Lundi soir, une brise chassait du Augusta National un nuage jaune de pollen, laissant sa mince couche salissante sur les voitures du stationnement voisin. Au même moment, une autre tempête quittait lentement les lieux. Une tempête qui salissait une seule personne, un certain fauve repenti.

Étrange retour à la normale. Après la frénésie entourant Tiger, la salle de conférence était plutôt vide le lendemain pour David Duval. Le désintérêt semblait partagé. Après quelques questions sur sa léthargie pourtant terminée, un collègue essayait de mettre des mots dans sa bouche. Il s'agissait de son bonheur de retourner à Augusta.

 

Il faudra se réhabituer à parler de golf. Hier, c'était la dernière journée officielle d'entraînement avant la compétition amicale de normale 3, aujourd'hui, et le début du tournoi, demain.

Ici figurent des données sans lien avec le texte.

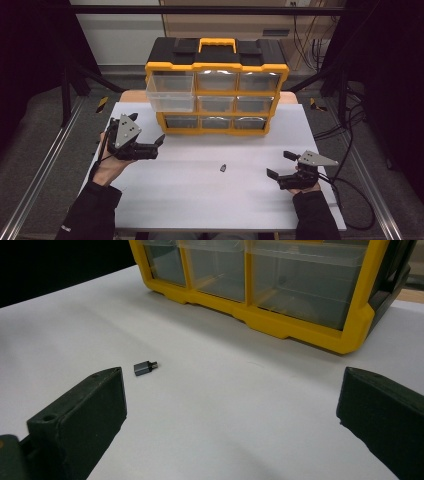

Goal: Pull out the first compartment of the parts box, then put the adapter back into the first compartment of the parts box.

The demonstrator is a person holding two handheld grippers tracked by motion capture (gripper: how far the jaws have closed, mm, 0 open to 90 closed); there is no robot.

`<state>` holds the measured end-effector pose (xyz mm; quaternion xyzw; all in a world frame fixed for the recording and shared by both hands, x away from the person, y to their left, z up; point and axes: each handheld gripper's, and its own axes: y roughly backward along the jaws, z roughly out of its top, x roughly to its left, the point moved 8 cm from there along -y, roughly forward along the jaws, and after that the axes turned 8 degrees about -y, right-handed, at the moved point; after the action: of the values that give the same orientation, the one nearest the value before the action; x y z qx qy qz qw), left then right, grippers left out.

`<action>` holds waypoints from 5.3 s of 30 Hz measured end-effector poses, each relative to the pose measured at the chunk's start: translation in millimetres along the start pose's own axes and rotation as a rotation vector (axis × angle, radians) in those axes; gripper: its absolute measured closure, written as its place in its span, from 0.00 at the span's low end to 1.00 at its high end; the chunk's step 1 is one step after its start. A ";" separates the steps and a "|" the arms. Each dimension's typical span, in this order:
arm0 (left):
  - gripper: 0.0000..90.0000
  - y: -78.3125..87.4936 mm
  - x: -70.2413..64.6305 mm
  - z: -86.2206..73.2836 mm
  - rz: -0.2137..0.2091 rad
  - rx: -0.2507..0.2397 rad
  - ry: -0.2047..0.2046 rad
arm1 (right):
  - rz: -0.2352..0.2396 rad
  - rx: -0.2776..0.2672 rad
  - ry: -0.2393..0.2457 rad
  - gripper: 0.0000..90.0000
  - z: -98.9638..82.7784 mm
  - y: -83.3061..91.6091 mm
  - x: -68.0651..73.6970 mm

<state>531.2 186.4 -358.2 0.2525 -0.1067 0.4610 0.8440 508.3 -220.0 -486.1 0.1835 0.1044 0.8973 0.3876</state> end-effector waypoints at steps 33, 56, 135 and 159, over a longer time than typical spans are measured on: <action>0.02 -26.6 -35.7 -64.0 -0.071 0.061 0.124 | 0.001 0.002 -0.001 0.00 -0.3 -0.3 0.2; 0.01 -41.2 -69.5 -68.3 -0.224 0.076 0.175 | -0.001 0.008 -0.005 0.00 -1.4 -1.6 0.3; 0.01 -112.8 -174.6 -37.2 -0.410 0.207 0.154 | -0.002 0.005 -0.004 0.00 -0.6 0.0 -0.4; 0.18 -140.3 -194.0 -46.8 -0.415 0.289 0.205 | 0.000 0.002 -0.007 0.00 0.0 0.7 -0.1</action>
<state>538.3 7.7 -524.0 0.3385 0.1003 0.3117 0.8821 507.9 -220.6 -486.0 0.1872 0.1041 0.8966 0.3875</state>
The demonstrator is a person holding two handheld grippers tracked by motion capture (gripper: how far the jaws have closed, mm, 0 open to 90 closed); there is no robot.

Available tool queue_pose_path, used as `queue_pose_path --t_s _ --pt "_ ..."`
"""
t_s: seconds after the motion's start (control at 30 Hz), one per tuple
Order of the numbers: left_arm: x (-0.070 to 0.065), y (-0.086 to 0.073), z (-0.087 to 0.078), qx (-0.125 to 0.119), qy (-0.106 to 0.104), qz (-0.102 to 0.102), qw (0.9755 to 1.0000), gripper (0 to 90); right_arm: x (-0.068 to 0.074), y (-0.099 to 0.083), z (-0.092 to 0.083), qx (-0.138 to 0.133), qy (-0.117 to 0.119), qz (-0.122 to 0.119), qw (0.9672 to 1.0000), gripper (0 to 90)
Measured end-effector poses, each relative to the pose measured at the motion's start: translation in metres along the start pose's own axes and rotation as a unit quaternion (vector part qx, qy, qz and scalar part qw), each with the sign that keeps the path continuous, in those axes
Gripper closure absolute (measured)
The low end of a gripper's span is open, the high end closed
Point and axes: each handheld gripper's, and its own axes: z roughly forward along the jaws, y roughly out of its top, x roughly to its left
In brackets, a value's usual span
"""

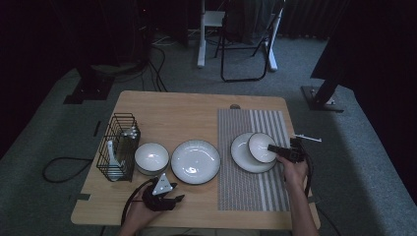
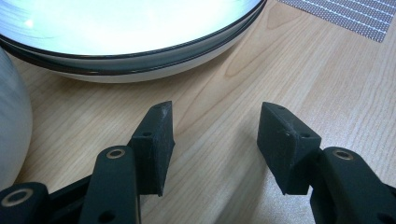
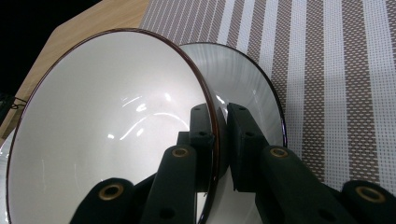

Tiger en avait particulièrement besoin. Après cinq mois d'absence, il s'avoue rouillé. «C'est un peu épeurant», a-t-il confié, lundi, en souriant.

Pourtant, les preneurs aux livres de Las Vegas l'estiment favori, à 5-1. Justifié? Difficile à dire. Après deux rondes, on ne peut vraiment évaluer son jeu. Bien sûr, il y a eu quelques coups de départ tirés à gauche. Quelques transitions rapides aussi au sommet de son élan. Mais il s'agit seulement de rondes d'entraînement. Elles ne sont jamais concluantes.

Déployer l'arsenal

En arrivant au 15e vert, Tiger enlève ses lunettes fumées et lève deux doigts en l'air. Son cadet Steve Williams lui lance les balles demandées. Il recule de quelques verges, saisit son cocheur et déploie son arsenal. Coup lobé qui s'écrase sur le gazon comme une patate bouillie. Coup au ras-le-sol qui se faufile à l'anglaise jusqu'au milieu du vert. Coup d'approche qui rebondit deux fois avant de s'arrêter. Ou sa variante, la balle qui freine avant de glisser lentement vers la coupe. Les fans applaudissent, encore plus bruyamment que la veille.

À chaque trou, il recommence l'exercice. C'est la même chose pour les autres pros, que ce soit Camilo Villegas, Sean O'Hair ou Geoff Ogilvy. Personne ne calcule son pointage, ni même ne complète ses trous. Arrivé au vert, chacun plante son té à une position de trou anticipée puis examine comment l'attaquer. Au troisième trou, Tiger a calé une approche. Au 14e aussi. Quelques autres étaient plutôt à ranger dans la filière oubli de sa mémoire. Cela semblait l'indifférer. Il ne prenait même pas le temps de faire sa routine. Le but, c'était de retrouver sa touche, et aussi d'étudier le parcours. Car on ne finit jamais vraiment d'apprivoiser le National, à cause de ses subtils caprices et de ses fréquents changements.

Après 17 Tournois des Maîtres, Phil Mickelson apprend encore. «Le gazon est un peu plus long dans l'allée, a observé le gaucher, entre deux questions sur Tiger Woods. Cela facilite les coups de fer. C'est la même chose autour des verts. La marge d'erreur augmente pour les approches. Mais tout cela pourrait changer jeudi (demain) matin. On verra bien.»